In its Monday statement, pertaining to its application submitted to the US Food and Drug Administration (FDA) for the approval of its lung drug QAB149, or indacaterol, Swiss drugmaker Novartis AG said that the FDA has sought additional information on the dosage proposed for the drug.

According to Novartis, the once-a-day indacaterol drug treats adult patients of chronic obstructive pulmonary disease (COPD), commonly called "smoker's lung."

To begin with, Novartis will market the drug a 'monotherapy,' but industry analysts opine that the drug's full sales potential will largely be dependent on coalescing it with other available treatments.

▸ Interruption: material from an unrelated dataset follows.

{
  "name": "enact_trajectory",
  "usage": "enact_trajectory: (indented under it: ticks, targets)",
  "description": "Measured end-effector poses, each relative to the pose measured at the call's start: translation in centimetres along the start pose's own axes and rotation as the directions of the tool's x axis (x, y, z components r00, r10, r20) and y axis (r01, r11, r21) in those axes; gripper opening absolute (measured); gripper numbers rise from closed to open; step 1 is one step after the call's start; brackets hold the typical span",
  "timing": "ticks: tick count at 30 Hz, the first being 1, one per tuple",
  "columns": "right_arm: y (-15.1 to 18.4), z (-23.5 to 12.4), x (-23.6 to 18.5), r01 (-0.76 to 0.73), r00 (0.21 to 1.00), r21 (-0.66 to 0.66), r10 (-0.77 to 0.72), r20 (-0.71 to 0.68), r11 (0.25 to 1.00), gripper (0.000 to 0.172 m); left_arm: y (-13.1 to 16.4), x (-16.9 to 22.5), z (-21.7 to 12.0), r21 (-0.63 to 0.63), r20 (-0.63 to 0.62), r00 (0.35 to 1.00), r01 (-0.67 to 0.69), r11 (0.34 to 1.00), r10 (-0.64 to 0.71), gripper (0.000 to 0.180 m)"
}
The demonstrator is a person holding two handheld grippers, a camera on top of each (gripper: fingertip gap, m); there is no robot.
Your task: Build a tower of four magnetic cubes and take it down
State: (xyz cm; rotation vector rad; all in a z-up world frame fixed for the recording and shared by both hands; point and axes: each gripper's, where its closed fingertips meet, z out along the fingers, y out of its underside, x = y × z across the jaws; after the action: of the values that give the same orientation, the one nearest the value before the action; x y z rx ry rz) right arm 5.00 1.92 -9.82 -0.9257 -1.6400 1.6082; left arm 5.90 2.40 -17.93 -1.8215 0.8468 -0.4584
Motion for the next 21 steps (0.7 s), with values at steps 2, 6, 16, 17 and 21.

Having earlier claimed that QAB149 was one of its most promising experimental drugs, Novartis Monday said that it would work with the FDA to assess the already-submitted data for the drug, along with the most current data to ascertain whether further clinical trials were necessary.

Commenting on the latest development, Trevor Mundel, Novartis Pharma AG's Global Head of Development, said: "Our confidence in the benefit/risk profile of QAB149 is based on results of Phase III trials which showed QAB149 significantly improved lung function."

Saying that QAB149 will eventually help it generate over $1 billion in yearly sales, the company added that the drug had last month received the recommendation for approval from the FDA's European Union counterpart.